■ DESCRIPTION OF THE TASK ■
Identify the line that contains "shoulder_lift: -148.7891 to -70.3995" in the material. Output it and every line after it, unchanged, through the end.

....

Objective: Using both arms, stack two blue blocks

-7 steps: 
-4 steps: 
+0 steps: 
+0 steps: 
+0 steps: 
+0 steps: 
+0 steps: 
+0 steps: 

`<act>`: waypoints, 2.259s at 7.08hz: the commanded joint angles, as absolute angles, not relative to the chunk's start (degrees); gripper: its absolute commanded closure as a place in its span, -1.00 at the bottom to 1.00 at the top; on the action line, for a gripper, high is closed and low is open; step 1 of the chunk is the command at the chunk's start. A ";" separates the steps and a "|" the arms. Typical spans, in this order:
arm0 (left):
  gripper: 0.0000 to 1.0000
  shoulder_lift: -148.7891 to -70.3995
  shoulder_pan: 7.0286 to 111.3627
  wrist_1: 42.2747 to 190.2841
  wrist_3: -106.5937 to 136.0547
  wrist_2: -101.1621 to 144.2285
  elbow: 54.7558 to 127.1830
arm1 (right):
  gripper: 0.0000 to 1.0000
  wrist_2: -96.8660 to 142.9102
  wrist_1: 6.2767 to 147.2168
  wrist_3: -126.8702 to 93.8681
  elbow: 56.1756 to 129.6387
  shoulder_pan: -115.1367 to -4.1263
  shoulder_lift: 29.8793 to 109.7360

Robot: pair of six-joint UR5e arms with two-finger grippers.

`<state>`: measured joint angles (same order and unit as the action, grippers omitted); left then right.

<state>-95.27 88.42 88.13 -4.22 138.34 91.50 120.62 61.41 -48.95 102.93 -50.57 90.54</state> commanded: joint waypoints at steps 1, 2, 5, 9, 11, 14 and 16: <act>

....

■ ANSWER BOX ■
  shoulder_lift: -148.7891 to -70.3995
  shoulder_pan: 7.0286 to 111.3627
  wrist_1: 42.2747 to 190.2841
  wrist_3: -106.5937 to 136.0547
  wrist_2: -101.1621 to 144.2285
  elbow: 54.7558 to 127.1830
arm1 (right):
  gripper: 0.0000 to 1.0000
  wrist_2: -96.8660 to 142.9102
  wrist_1: 6.2767 to 147.2168
  wrist_3: -126.8702 to 93.8681
  elbow: 56.1756 to 129.6387
  shoulder_pan: -115.1367 to -4.1263
  shoulder_lift: 29.8793 to 109.7360

Robot: pair of six-joint UR5e arms with two-finger grippers.

`<state>`: measured joint angles (same order and unit as the action, grippers omitted); left then right.

<state>-95.27 88.42 88.13 -4.22 138.34 91.50 120.62 61.41 -48.95 102.93 -50.57 90.54</state> commanded: joint waypoints at steps 1, 2, 5, 9, 11, 14 and 16: <act>

The response to this exercise is now complete.